■ What to work on ■
Two lines below mark the span: the one containing "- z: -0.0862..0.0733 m" and the one containing "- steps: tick". Set down both, plus every line between, exactly as they stand, and nothing else.

■ Information given ■
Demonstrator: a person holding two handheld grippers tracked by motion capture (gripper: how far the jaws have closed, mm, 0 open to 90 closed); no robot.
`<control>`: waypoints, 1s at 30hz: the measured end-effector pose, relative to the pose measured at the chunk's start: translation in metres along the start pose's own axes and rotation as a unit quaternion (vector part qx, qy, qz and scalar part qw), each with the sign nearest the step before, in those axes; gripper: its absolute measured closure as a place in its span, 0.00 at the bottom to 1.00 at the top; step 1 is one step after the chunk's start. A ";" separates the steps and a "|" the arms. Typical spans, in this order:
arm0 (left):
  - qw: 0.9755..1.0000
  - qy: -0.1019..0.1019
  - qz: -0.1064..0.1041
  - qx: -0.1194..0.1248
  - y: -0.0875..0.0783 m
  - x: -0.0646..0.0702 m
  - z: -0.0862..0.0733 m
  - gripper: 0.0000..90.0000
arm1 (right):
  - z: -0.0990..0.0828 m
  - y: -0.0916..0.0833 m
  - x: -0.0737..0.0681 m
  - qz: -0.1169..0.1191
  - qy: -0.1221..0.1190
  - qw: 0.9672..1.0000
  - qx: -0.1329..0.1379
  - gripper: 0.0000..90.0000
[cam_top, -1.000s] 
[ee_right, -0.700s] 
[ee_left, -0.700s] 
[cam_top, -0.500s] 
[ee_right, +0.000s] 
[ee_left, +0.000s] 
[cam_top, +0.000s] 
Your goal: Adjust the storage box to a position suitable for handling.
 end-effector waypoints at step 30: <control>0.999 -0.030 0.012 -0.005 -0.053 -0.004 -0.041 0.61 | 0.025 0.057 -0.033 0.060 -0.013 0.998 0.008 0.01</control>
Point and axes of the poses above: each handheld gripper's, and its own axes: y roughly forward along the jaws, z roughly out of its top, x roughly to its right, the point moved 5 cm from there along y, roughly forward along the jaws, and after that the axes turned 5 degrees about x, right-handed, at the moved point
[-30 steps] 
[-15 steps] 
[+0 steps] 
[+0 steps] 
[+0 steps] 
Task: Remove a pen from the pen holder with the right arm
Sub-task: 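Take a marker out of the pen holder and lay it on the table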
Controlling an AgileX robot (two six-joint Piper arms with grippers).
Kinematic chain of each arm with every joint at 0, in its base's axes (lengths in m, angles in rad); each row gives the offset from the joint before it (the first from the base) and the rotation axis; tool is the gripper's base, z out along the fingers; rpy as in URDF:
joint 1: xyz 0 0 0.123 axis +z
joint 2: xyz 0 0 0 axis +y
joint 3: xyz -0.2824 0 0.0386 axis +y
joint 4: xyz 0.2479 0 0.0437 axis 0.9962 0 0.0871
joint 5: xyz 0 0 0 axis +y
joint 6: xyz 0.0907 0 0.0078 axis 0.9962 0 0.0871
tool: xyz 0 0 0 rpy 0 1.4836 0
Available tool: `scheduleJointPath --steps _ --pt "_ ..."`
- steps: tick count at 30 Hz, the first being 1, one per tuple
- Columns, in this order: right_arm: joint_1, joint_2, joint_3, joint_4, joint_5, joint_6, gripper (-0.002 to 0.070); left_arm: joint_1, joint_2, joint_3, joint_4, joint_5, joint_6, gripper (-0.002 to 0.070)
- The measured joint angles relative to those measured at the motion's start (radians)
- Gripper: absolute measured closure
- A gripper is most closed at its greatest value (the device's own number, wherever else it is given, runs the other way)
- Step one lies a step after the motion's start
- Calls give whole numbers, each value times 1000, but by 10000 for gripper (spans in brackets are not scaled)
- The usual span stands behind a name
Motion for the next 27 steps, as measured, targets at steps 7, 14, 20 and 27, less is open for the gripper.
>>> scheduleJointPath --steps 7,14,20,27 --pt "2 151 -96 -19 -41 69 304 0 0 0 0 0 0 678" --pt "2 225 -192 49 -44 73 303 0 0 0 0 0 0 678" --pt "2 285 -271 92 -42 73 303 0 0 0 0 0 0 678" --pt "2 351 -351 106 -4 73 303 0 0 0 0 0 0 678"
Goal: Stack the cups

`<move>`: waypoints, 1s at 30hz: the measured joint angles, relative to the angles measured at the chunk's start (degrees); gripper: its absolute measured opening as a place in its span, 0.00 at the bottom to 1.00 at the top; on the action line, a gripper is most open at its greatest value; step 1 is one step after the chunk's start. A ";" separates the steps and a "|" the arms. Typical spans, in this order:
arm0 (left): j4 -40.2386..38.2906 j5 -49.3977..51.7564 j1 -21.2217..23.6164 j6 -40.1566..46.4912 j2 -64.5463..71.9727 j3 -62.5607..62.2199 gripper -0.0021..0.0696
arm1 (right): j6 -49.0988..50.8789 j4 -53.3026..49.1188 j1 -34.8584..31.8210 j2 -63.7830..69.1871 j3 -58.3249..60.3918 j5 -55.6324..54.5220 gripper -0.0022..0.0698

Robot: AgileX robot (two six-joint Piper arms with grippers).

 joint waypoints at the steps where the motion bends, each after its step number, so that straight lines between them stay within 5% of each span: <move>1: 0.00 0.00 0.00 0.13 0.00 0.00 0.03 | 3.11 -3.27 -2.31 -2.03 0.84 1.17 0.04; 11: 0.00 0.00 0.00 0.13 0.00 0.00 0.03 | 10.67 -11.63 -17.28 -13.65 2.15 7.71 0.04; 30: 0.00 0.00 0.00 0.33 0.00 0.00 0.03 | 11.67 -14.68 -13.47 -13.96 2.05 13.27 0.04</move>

■ Exercise result ■
  - z: -0.0862..0.0733 m
  - gripper: 0.0000..90.0000
arm1 (right):
  - z: -0.0990..0.0828 m
  - y: -0.0916..0.0833 m
  - x: -0.0737..0.0681 m
  - qz: -0.1169..0.1191
  - qy: -0.1221..0.1190
  - qw: 0.9672..1.0000
  - qx: -0.1329..0.1379
  - gripper: 0.0000..90.0000
[cam_top, -1.000s] 
[ee_right, -0.700s] 
[ee_left, -0.700s] 
[cam_top, -0.500s] 
[ee_right, +0.000s] 
[ee_left, +0.000s] 
[cam_top, +0.000s] 
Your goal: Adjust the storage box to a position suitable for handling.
 end-effector waypoints at step 30: <control>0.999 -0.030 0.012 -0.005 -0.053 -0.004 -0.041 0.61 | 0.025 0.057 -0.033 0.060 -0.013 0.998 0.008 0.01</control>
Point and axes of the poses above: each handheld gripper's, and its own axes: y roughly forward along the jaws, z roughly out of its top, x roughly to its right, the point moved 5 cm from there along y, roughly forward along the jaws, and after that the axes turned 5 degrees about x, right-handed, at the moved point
[-30 steps] 
[-15 steps] 
[+0 steps] 
[+0 steps] 
[+0 steps] 
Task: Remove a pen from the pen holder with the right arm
Sub-task: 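Take a marker out of the pen holder and lay it on the table
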Controlling an AgileX robot (two six-joint Piper arms with grippers).
Kinematic chain of each arm with every joint at 0, in its base's axes (lengths in m, angles in rad); each row gives the offset from the joint before it (the first from the base) and the rotation axis; tool is the gripper's base, z out along the fingers; rpy as in URDF:
joint 1: xyz 0 0 0.123 axis +z
joint 2: xyz 0 0 0 axis +y
joint 3: xyz -0.2824 0 0.0386 axis +y
joint 4: xyz 0.2479 0 0.0437 axis 0.9962 0 0.0871
joint 5: xyz 0 0 0 axis +y
joint 6: xyz 0.0907 0 0.0078 axis 0.9962 0 0.0871
tool: xyz 0 0 0 rpy 0 1.4836 0
Available tool: `scheduleJointPath --steps _ --pt "_ ..."`
- steps: tick count at 30 Hz, the first being 1, one per tuple

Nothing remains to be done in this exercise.